How to Add the Microsoft Text Analytics Component
- Navigate to the AutoClassifier Pipelines component page.
- Click New Component and select Microsoft Text Analytics from the component list:
- Name your new Microsoft Text Analytics component and click Add
- Click Apply to save your changes.
-
Ensure your new Microsoft Text Analytics component is placed in the list of existing pipeline stages.
How to Configure the Microsoft Text Analytics Component
To configure your Microsoft Text Analytics component, select it from the components list and complete the following fields in the Configuration section:
- Azure Endpoint: The Base of the Azure Endpoint of your Text Analytics Cognitive Service. For example: https://centralus.api.cognitive.microsoft.com. For information on locating your Microsoft Azure endpoint address, see the Microsoft documentation
- Api Key: Setup your Microsoft Azure Account, obtain an API key, and enter your key into this field.
- Input Property: Property configured for entity extraction. Default value: 'body'
- Extract Languages: Enable this checkbox to extract and output the languages that are detected in the current document.
- Language score threshold: Specify a value between 0 and 1 that represents the minimum confidence score accepted for a detected language.
- Default Language: Specify the predefined language that is used to analyze the text in case no other detected language is found.
- Max Characters for Language Detection:Specify number characters (first X characters from each document) that will be used for document language detection. By using this threshold, you execute less requests to Microsoft Azure Cloud service , you reduce costs and improve performance.
- Use detected language: Enable this checkbox to use the detected language with the highest confidence to analyze the text for entities, key phrases, or sentiments.
- Extract entities: Enable this checkbox to detect entities in the input text.
- Extract Linked Entities: Enable this checkbox to detect linked entities in the input text.
- Entities “No. of Matches” threshold: Specify the minimum number of occurrences for a given entity to be included in the output results.
- Extract key phrases: Enable this checkbox to detect key phrases in the input text.
- Extract sentiments: Enable this checkbox to analyze the input text to determine whether it contains negative or a positive content. The sentiment value has a value between 0 and 1, 0.5 is neutral sentiment. Enabling sentiment extraction will also enable sentence extraction.
- Sentiment score threshold: Specify the minimum number to determine if an overall document has a positive or negative sentiment. A score above the threshold flags the
MicrosoftPositiveSentimentDetected
property as true. A score below the threshold flags the property as false. - Maximum No. of requested labels: Specify the maximum number of distinct entities to return per item property.
- Sub-documents batch size: Processing of one big document is done in batches of documents under 5K characters.

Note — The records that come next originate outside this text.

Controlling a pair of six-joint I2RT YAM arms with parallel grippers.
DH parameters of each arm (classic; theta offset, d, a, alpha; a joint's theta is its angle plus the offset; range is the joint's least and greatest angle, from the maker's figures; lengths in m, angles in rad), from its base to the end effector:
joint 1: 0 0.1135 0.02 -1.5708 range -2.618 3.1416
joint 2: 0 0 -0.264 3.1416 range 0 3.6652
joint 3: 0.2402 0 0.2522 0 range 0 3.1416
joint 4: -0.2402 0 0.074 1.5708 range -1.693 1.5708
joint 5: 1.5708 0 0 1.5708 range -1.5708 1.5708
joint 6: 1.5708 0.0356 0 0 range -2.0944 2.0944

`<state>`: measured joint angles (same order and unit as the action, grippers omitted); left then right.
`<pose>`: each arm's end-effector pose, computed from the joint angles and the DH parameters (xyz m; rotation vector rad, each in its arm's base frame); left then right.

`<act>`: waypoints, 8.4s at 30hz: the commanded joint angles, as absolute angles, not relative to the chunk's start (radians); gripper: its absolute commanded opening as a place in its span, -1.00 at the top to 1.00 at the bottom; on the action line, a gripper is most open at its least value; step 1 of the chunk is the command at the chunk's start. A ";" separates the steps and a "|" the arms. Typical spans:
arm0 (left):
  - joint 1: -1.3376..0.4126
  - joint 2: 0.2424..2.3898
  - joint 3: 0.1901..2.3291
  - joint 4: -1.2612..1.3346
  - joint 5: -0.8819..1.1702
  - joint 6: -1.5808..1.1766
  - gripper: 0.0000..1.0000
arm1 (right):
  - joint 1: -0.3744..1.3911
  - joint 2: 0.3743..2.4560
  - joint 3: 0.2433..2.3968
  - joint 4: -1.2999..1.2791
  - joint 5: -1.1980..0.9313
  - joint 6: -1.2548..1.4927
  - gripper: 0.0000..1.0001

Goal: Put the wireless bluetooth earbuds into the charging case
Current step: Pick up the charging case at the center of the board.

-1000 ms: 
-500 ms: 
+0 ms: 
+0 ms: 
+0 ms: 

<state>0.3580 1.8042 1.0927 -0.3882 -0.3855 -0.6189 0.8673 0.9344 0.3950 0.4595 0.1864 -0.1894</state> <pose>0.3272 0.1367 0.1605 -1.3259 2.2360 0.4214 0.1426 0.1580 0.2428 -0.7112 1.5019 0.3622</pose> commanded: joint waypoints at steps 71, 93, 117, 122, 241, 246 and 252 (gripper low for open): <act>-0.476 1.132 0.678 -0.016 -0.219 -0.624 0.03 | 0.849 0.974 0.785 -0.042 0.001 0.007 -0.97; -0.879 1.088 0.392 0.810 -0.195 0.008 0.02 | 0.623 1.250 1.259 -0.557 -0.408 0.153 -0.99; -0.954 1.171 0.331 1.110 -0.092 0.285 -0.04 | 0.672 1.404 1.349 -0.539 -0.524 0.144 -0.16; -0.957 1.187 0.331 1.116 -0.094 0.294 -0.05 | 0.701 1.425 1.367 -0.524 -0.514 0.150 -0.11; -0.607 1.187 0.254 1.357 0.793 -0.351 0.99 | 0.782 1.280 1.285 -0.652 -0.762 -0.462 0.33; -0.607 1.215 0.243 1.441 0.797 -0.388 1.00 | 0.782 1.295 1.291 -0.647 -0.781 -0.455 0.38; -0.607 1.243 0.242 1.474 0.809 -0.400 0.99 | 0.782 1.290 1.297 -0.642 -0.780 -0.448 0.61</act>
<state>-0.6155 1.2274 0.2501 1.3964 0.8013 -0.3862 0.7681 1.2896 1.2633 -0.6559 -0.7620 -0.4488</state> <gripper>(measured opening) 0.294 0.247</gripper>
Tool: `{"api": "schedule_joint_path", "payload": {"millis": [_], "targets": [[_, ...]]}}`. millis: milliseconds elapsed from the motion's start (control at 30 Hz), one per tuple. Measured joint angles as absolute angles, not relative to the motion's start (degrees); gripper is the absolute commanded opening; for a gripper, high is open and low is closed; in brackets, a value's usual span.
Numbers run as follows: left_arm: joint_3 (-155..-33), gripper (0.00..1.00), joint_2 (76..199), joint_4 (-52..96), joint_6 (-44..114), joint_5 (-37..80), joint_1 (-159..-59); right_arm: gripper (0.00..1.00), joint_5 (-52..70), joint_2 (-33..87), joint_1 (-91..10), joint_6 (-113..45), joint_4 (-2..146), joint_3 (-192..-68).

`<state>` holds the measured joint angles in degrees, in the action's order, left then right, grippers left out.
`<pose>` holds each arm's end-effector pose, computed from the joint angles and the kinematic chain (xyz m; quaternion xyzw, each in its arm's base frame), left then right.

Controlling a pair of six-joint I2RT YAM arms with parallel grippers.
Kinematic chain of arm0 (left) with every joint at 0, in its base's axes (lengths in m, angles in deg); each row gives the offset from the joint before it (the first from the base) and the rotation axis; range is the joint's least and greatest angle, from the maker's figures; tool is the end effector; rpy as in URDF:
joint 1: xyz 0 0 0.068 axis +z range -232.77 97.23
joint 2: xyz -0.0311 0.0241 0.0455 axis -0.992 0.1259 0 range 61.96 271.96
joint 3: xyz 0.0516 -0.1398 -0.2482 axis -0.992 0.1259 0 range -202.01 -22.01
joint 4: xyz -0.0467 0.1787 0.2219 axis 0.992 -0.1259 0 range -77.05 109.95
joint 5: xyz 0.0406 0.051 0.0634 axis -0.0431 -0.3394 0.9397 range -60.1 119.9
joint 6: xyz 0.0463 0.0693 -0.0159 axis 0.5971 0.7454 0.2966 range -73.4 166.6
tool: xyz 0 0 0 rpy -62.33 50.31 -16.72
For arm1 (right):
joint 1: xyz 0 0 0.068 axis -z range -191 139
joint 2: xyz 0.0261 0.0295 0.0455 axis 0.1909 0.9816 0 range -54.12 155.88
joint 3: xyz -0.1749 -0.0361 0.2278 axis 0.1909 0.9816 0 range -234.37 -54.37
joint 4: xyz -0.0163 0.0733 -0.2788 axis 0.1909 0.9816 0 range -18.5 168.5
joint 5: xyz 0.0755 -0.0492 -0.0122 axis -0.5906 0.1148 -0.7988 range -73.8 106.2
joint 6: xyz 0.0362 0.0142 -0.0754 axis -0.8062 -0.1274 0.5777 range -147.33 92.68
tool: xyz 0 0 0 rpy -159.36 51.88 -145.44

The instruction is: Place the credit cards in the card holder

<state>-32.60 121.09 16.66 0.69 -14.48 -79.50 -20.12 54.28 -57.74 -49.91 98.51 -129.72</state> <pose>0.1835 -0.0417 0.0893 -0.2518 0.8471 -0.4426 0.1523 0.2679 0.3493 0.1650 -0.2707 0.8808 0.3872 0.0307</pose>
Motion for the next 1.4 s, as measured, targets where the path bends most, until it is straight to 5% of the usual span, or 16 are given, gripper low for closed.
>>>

Specify the number of such sub-documents to be processed at once. Recommended maximum 5.
- Generate Document Summary: Enable this checkbox to generate a summary for the indexed documents.
- Summary Type: Specify if you want your document summary to be extractive or abstractive.
- Summary Sentence Count: Specify a number of sentences that you want to include in your generate summary.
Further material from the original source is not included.